Learn how to implement a Transformer model for paraphrasing, keywords to text and grammar correction
Top 3 Fine-Tuned T5 Transformer Models

In this article I'll discuss my top three favourite fine-tuned T5 models that are available on Hugging Face's Model Hub. T5 was published by Google in 2019 and has remained the leading text-to-text model within the field of NLP. The model is so capable that it is amongst the few models that are able to outperform the human baseline on the General Language Understanding Evaluation benchmark.

An input and output combination for each of the three models we'll discuss in this tutorial

Google has been kind enough to release the weights for T5, which can be accessed through Hugging Face's Model Hub. So, anyone can download and fine-tune their own version of T5 and then release their trained model to the world for others to use. Β In this article, we'll discuss three of my favourite fine-tuned T5 models that you can use right now in just a few lines of code.

We'll use my very own Happy Transformer library. Happy Transformer is built on top of Hugging Face's Transformers library and makes it easy to implement and train Transformer models with just a few lines of code. If you're interested in learning more about fine-tuning models with just a few lines of code, you can check out this tutorial that explains how to fine-tune a grammar correction model.

Happy Transformer

Happy Transformer is available on PyPI and thus can be installed with a simple pip command.

pip install happytransformer

T5 is a text-to-text model, and so we need to import a class from Happy Transformer that allows us to implement text-to-text models called HappyTextToText.
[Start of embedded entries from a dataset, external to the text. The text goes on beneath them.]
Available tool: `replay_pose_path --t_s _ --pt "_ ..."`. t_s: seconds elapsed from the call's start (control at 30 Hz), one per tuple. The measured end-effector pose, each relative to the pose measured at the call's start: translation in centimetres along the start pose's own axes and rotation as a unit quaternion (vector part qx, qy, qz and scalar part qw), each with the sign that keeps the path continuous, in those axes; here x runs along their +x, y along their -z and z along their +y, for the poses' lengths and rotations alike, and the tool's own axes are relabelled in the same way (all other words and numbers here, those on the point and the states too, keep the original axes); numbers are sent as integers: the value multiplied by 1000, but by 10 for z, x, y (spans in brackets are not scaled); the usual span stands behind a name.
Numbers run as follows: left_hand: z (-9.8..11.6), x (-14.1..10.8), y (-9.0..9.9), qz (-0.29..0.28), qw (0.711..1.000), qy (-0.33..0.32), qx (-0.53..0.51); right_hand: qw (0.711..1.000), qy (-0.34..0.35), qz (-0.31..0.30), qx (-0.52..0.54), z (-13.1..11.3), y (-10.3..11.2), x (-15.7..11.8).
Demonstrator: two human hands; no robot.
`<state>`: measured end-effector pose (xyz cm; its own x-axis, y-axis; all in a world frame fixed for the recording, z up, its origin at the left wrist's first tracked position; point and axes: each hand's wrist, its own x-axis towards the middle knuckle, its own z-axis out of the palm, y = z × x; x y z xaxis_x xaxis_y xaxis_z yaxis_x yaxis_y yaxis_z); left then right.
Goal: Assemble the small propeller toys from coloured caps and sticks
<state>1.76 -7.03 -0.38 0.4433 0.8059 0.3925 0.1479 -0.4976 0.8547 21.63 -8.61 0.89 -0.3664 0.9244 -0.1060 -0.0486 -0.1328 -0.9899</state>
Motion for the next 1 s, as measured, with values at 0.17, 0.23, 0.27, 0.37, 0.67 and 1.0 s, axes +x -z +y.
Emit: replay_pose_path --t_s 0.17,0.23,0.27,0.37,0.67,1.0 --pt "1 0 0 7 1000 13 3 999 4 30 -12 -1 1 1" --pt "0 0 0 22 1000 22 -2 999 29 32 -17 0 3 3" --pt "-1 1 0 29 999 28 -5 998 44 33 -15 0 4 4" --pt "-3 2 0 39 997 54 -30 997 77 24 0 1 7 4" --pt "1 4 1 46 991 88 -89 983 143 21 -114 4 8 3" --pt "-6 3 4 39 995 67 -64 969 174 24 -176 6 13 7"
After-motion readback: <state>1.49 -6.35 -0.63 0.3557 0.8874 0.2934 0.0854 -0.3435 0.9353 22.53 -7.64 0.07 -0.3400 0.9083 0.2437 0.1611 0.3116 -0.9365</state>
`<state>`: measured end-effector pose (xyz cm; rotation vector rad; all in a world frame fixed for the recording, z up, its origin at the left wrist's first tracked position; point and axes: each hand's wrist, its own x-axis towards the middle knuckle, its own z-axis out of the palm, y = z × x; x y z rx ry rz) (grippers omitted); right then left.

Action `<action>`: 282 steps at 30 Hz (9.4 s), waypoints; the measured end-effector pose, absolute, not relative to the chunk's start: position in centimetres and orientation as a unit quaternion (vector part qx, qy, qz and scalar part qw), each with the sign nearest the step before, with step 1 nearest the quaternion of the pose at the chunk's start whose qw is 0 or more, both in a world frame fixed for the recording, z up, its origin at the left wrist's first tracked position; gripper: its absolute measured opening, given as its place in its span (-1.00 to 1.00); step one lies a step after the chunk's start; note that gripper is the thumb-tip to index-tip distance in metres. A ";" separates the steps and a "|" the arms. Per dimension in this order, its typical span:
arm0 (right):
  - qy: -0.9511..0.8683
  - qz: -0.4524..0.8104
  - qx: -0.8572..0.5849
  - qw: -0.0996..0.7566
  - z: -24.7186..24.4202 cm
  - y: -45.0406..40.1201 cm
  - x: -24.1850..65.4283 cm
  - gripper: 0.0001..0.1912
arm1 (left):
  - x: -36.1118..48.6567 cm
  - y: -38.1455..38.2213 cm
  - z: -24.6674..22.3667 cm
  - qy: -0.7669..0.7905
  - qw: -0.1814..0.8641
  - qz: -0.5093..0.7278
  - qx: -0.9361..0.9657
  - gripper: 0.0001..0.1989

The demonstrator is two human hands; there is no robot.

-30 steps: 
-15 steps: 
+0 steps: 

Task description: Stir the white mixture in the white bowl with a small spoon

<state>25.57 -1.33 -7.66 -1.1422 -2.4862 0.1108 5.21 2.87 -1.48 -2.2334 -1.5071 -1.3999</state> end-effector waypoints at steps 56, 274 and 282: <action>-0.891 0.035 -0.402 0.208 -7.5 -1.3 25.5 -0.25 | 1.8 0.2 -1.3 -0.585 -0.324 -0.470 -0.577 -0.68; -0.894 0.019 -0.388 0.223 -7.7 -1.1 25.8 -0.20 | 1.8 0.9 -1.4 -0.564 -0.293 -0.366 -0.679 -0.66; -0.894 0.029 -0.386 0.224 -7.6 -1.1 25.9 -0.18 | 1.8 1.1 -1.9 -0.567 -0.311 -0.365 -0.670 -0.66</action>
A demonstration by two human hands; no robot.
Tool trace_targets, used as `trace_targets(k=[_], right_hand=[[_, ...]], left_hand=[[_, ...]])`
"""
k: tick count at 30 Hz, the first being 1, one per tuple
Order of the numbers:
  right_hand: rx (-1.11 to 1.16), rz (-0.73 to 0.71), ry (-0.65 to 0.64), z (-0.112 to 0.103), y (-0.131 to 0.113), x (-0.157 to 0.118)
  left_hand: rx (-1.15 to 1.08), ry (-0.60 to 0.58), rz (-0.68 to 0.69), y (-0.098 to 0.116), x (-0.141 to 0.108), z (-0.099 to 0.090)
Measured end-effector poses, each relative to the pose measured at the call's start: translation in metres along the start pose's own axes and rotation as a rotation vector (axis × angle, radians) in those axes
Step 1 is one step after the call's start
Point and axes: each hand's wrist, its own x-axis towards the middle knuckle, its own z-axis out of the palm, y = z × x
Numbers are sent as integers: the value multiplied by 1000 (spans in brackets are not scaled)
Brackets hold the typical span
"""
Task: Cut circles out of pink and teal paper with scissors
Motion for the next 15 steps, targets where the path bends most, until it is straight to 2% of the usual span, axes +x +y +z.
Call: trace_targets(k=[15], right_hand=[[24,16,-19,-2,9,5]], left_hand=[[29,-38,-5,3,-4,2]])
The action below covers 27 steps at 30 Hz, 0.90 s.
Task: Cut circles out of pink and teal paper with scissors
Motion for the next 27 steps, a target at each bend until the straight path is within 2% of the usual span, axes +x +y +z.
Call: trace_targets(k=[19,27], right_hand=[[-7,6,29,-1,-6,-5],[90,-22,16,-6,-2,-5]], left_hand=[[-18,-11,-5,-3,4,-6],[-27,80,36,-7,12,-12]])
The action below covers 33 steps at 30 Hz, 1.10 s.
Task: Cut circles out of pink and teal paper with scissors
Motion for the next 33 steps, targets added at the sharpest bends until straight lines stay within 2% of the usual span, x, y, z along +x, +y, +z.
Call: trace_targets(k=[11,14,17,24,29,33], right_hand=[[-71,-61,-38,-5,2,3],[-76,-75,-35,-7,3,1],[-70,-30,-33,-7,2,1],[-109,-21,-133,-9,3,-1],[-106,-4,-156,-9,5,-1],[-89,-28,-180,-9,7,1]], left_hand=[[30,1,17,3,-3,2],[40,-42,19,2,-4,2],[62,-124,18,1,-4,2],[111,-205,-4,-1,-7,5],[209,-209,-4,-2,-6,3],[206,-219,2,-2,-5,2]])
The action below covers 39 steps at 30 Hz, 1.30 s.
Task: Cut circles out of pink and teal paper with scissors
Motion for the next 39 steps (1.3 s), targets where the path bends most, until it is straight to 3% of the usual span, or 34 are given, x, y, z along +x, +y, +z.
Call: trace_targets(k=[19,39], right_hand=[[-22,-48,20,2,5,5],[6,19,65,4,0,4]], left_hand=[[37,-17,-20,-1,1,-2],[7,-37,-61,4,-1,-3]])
from happytransformer import HappyTextToText


The first model we'll discuss paraphrases text. So, given a text input the model rewrites it to retain the same meaning while using different words. The model was trained with Google's PAWs dataset and has been downloaded over 78 thousand times.

We'll start by downloading and instantiating the model by creating a HappyTextToText object as shown below. The first position parameter is for the model type which is simply "T5" while the second parameter is the model name which is "Vamsi/T5_Paraphrase_Paws."

happy_paraphrase = HappyTextToText("T5", "Vamsi/T5_Paraphrase_Paws")

We can use different text generation settings, which will result in different outputs. We will not focus on text generation settings in this article and instead use the recommended settings by the author of the model.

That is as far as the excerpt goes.